→ **ACTIVITY**: The records below must be reproduced in full and without error.

→ **SUPPLIED RECORDS**:
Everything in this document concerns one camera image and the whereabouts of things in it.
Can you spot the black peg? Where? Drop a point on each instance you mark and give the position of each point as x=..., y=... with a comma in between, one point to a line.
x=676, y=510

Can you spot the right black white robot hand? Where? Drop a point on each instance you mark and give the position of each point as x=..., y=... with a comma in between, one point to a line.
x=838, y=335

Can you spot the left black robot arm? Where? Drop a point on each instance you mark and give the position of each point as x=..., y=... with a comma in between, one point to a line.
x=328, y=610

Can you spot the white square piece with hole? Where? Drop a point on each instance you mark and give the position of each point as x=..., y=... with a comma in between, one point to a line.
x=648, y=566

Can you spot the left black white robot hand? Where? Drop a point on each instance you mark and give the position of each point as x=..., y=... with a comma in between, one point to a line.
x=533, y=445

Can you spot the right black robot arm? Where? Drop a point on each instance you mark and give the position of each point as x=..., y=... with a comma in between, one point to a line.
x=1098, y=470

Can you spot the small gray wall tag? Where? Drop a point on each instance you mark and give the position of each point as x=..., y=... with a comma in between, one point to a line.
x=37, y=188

→ **TASK RESPONSE**:
Everything in this document concerns one camera image and the whereabouts of things in it.
Can you spot the black peg? Where? Drop a point on each instance you mark and give the position of each point as x=..., y=... with a comma in between, one point to a line.
x=676, y=510

Can you spot the right black white robot hand? Where? Drop a point on each instance you mark and give the position of each point as x=..., y=... with a comma in between, one point to a line.
x=838, y=335

Can you spot the left black robot arm? Where? Drop a point on each instance you mark and give the position of each point as x=..., y=... with a comma in between, one point to a line.
x=328, y=610

Can you spot the white square piece with hole? Where? Drop a point on each instance you mark and give the position of each point as x=..., y=... with a comma in between, one point to a line.
x=648, y=566

Can you spot the left black white robot hand? Where? Drop a point on each instance you mark and give the position of each point as x=..., y=... with a comma in between, one point to a line.
x=533, y=445

Can you spot the right black robot arm? Where? Drop a point on each instance you mark and give the position of each point as x=..., y=... with a comma in between, one point to a line.
x=1098, y=470

Can you spot the small gray wall tag? Where? Drop a point on each instance you mark and give the position of each point as x=..., y=... with a comma in between, one point to a line.
x=37, y=188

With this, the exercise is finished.